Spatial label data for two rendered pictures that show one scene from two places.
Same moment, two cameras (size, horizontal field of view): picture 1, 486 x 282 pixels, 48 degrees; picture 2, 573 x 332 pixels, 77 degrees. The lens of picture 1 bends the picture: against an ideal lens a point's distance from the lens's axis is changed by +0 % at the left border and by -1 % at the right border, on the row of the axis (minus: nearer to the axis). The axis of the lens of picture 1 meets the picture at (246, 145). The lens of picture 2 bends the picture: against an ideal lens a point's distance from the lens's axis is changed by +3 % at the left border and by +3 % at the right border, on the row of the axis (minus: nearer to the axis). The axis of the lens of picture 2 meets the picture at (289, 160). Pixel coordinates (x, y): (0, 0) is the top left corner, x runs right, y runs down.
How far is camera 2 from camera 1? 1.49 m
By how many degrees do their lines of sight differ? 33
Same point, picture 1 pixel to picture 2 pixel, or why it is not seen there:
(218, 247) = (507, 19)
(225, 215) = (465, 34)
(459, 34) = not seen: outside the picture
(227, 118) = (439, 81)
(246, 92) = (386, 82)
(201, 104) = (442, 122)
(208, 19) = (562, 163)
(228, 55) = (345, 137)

...

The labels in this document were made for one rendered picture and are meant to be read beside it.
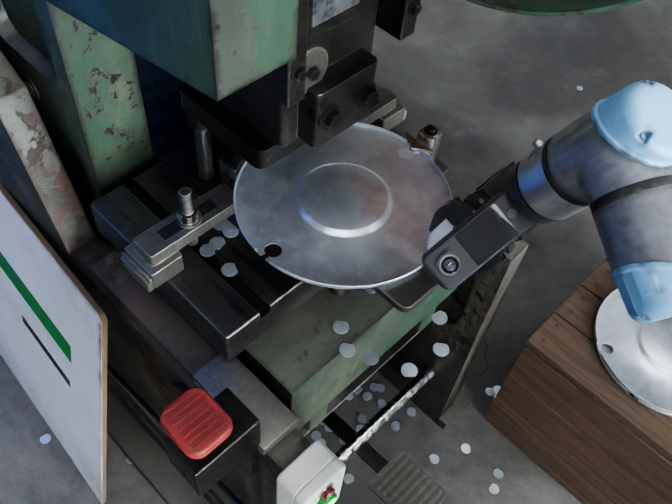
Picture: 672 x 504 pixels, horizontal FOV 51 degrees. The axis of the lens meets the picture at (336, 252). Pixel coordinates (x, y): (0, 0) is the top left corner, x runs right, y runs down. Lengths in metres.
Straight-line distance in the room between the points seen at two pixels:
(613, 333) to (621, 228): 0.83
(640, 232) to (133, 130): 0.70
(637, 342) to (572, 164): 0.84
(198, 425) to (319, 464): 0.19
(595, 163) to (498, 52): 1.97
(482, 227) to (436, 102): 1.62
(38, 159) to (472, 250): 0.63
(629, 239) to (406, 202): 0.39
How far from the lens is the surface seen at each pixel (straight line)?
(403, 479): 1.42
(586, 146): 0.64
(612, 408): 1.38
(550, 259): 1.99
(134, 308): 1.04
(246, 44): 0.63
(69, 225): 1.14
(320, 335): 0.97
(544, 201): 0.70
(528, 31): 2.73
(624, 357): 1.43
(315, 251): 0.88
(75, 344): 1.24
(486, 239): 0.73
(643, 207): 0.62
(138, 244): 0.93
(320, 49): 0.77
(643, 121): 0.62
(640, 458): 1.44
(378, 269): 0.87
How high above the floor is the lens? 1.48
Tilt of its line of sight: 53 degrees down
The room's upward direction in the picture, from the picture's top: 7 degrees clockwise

---

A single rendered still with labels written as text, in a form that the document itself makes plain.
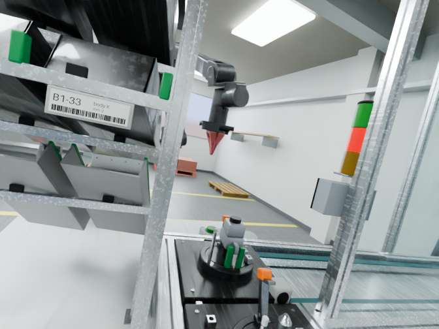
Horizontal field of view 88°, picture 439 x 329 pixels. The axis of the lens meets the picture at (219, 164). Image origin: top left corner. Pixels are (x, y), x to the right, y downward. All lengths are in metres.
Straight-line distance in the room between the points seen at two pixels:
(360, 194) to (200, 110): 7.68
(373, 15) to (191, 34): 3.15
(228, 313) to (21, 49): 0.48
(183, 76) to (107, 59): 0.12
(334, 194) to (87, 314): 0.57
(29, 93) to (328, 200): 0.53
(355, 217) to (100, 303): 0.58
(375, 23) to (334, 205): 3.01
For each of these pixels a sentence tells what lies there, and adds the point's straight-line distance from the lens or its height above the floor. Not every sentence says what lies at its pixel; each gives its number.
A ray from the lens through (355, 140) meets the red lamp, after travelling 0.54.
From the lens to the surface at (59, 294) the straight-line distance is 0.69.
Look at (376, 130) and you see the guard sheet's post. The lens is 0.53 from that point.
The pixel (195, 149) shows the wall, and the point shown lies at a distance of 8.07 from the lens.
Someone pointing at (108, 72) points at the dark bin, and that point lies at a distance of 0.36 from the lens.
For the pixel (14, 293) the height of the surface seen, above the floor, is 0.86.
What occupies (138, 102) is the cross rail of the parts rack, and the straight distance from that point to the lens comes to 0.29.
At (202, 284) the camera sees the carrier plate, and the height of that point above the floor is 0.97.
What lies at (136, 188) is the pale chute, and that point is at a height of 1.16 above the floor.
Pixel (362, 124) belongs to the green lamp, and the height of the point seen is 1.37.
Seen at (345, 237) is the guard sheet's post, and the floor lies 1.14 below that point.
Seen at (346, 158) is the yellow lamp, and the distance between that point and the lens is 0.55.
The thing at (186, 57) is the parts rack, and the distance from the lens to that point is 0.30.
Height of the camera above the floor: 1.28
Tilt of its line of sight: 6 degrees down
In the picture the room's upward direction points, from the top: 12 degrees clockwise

#### Task description
A single figure, please: the number of lines in the data that hold the string "guard".

#### Your solution
2